I will come back to you later. But here are some preliminary comments:
I do not like conflating geometry with mathematics proper. Mathematics
proper is analytic, gemometry is synthetic. If you believe Euclid and
Kant it is synthetic a priori, if you believe Einstein it is synthetic
a posteriori. I do not know if 7 circles on the surface of a sphere do
touch.
Stating that axioms are self-evident does not cut it. They ought to be
implicit definitions of the primitive terms. Then you have a truly
analytic system. [But then it is counter-intuitive that there should
be unprovable truths. But that is a different issue.]
Scott H
> On Sep 21, 7:03 pm, Scott H <zinites_p...@yahoo.com> wrote:
> > The following is unprovable: The following is unprovable: The
> > following is unprovable: ...
>
> Where is the self-reference in this?
There is no actual self-reference in modern mathematics. When people
talk about the statement, "This statement is unprovable," they are
really giving a metaphorical simplification of the real statement: the
one given above.
Now, in order to make this endless reference *act like* self-
reference, we need omega-consistency and recursive axiomatizability,
as described.
Scott H
> I do not like conflating geometry with mathematics proper. Mathematics
> proper is analytic, gemometry is synthetic. If you believe Euclid and
Are you sure? Kant believed that even the statement 7 + 5 = 12 is
synthetic.
Daryl McCullough
>The substitution or arithmoquine function, which replaces the free
>variable of a property with the symbol for that property, allows an
>infinite substitution process to take place. Ultimately, we obtain a
>statement similar to:
>
>The following is unprovable: The following is unprovable: The
>following is unprovable: ...
I'm not sure why you say that it is an "infinite" substitution.

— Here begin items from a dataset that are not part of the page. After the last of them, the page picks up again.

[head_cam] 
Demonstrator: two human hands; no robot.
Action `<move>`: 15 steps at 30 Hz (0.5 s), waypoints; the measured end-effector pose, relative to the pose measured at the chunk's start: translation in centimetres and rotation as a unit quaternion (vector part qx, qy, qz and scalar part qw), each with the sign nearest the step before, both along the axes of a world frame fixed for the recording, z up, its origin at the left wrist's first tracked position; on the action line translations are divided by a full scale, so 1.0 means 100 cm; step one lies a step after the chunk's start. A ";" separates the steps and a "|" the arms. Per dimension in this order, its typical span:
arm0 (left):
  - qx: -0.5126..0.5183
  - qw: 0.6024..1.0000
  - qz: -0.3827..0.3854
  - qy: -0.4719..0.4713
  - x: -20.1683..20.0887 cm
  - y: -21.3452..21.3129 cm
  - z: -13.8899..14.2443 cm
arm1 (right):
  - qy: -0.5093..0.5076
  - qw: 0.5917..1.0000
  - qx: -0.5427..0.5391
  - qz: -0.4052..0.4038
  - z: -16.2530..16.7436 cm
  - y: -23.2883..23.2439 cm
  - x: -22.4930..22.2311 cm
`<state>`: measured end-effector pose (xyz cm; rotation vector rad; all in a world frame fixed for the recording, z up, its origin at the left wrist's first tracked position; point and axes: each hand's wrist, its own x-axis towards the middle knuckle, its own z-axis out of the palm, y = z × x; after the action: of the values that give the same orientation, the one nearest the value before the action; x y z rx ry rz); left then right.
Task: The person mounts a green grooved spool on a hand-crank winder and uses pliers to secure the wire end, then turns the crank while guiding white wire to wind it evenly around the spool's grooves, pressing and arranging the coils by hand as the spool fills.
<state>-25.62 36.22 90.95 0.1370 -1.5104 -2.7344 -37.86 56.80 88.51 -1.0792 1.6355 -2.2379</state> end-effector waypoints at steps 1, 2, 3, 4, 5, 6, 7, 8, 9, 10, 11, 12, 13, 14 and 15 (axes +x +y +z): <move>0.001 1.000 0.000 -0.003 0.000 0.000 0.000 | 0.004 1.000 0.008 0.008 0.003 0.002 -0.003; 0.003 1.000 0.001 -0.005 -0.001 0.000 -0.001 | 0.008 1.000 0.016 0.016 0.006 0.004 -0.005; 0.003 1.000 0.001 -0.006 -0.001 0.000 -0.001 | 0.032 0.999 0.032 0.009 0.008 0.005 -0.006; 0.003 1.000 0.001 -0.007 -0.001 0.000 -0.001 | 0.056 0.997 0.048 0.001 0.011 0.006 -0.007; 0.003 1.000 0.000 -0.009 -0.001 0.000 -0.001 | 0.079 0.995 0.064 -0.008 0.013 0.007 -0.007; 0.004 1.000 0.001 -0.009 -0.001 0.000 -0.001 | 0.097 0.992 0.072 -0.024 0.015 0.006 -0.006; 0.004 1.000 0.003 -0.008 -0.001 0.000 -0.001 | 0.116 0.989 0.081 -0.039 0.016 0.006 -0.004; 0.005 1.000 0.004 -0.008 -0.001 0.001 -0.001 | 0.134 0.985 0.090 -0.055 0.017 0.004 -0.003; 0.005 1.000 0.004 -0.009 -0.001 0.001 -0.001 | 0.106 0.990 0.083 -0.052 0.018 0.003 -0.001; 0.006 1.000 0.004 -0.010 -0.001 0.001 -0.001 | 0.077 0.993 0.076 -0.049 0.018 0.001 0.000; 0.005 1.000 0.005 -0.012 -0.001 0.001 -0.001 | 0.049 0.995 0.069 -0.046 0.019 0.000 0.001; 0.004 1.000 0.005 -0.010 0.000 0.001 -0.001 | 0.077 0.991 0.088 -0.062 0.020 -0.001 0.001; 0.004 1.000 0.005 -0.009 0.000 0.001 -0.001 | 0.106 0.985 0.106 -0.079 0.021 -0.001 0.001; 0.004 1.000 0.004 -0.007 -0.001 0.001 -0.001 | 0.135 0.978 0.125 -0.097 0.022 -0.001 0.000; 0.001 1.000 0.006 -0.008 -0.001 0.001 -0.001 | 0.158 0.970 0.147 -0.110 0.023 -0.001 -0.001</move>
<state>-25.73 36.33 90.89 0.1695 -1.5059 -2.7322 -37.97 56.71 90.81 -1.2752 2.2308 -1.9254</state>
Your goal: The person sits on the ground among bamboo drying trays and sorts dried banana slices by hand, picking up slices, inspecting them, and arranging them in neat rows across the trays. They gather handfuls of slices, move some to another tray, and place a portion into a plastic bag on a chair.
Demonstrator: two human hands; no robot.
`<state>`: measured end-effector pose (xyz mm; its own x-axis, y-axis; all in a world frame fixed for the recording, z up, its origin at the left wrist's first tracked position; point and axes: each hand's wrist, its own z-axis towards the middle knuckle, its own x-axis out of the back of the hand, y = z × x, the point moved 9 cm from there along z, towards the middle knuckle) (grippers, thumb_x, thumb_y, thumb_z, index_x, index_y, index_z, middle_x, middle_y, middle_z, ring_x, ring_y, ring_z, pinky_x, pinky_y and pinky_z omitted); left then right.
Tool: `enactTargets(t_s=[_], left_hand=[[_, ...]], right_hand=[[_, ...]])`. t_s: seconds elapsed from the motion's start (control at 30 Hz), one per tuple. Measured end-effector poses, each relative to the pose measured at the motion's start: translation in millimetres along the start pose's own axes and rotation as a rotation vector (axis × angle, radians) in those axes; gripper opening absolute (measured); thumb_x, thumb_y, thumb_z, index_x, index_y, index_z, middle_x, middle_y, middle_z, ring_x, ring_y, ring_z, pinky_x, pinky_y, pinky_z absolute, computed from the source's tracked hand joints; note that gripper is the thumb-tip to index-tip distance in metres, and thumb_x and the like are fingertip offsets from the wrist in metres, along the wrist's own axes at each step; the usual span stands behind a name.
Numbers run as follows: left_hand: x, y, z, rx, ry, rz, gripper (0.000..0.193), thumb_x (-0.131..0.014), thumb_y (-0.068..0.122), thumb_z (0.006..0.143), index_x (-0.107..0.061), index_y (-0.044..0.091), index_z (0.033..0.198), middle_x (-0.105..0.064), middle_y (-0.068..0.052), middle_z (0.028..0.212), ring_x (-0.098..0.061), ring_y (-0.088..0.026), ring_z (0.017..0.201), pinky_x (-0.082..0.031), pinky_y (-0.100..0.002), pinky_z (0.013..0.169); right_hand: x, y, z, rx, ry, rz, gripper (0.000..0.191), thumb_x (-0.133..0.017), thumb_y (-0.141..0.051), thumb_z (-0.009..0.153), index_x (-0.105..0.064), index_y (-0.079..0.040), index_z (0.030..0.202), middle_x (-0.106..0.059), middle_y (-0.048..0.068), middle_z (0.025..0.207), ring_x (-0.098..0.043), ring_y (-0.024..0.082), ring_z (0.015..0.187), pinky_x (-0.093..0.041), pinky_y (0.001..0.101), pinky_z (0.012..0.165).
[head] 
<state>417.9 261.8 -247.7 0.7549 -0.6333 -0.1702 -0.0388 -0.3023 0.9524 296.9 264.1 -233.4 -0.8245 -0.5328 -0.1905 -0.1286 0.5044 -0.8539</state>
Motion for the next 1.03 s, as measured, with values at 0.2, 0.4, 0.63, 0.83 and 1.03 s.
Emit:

There are two sentences involved in Godel's proof. First,
we construct the sentence G. Then we prove (using the construction)
that
G <-> not Provable(#G)
where #G means the Godel code of G. If you want to give
not Provable(#G) a new name, G', then you have two
sentences:
G <-> G'
I don't see that there is an infinite sequence of sentences.
--
Daryl McCullough
Ithaca, NY
Newberry
Yes, but it does not contradict what I said.
Scott H
wrote:
> I'm not sure why you say that it is an "infinite" substitution.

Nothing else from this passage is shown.